The Ximenez-Fatio House Museum

The Asiatic Cholera Pandemic

April 13, 2020

This latest pandemic is not the first time that St. Augustine has experienced a quarantine. On October 1834, when Dr. Seth Peck, his wife Sarah, and their children Mary, Rebecca, John, Lucy, and baby Sarah arrived in St. Augustine, they were not allowed to disembark. The schooner Topic, which brought them from New York, was ordered to quarantine everyone and everything onboard.

The quarantine was imposed by the St. Augustine city council due to the threat of yellow fever and the Asiatic Cholera reported in nearby states. There was reason to be fearful! Cholera, an infection of the small intestine that causes diarrhea, vomiting, muscle cramps, dehydration, and death had spread from India across Asia, Europe, and America. The Asiatic Cholera caused more deaths in the 19th century than any other epidemic.

Although no cases of cholera or yellow fever had been reported in St.
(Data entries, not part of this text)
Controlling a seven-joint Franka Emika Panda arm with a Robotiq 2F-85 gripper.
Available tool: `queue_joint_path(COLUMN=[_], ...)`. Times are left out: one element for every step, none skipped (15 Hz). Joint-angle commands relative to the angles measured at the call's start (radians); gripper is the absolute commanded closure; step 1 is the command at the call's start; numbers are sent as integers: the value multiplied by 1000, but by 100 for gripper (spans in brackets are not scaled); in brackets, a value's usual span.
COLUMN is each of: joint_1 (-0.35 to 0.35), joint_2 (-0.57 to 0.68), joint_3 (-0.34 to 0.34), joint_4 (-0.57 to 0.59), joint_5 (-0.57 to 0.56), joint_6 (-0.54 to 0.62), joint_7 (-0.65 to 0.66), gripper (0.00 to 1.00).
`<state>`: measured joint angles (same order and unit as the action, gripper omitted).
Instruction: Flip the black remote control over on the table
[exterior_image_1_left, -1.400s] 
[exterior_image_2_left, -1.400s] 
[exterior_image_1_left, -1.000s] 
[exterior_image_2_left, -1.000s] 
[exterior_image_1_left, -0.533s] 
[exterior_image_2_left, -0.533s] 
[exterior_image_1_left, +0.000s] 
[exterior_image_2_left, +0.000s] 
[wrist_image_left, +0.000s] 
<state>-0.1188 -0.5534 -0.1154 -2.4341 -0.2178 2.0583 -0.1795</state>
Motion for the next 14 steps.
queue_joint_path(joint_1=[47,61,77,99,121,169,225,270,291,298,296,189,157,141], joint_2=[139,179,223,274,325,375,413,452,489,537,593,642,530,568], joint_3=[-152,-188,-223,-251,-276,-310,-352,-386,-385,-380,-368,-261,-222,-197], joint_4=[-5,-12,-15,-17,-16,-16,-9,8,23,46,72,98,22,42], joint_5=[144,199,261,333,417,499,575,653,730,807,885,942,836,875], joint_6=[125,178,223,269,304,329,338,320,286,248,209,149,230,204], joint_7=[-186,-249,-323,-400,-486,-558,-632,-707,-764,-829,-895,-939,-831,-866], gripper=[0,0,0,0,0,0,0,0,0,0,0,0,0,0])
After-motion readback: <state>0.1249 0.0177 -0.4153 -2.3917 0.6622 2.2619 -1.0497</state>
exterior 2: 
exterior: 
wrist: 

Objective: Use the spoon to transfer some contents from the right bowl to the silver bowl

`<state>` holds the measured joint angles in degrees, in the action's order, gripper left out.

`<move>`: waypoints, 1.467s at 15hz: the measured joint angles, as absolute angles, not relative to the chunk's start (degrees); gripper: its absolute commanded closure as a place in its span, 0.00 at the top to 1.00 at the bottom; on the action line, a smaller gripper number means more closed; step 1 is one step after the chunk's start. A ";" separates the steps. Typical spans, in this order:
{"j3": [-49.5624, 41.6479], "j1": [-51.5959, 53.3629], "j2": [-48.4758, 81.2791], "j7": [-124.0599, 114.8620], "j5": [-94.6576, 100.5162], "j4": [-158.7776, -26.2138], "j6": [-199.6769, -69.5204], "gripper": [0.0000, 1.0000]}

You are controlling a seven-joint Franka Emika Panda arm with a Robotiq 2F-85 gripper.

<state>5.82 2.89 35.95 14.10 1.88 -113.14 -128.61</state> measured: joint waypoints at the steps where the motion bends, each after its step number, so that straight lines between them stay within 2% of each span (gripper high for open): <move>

Augustine, the city council declared that all streets, lots, houses, outhouses, and gardens were to be kept clean and dry. Observance of such regulations and the quarantine, “with the blessing of Heaven,” would avert the pestilence. Citizens were asked to “keep themselves clean and be temperate in drink, diet and exercise.”

The city fathers were indeed wise in their decision. The spread of cholera and yellow fever was halted even before it started. As for Dr. Peck and his family, they spent three years boarding at Mrs. Whitehurst’s Boarding House, known today as the Ximenez-Fatio House Museum, where they added their own story to the long history of the house.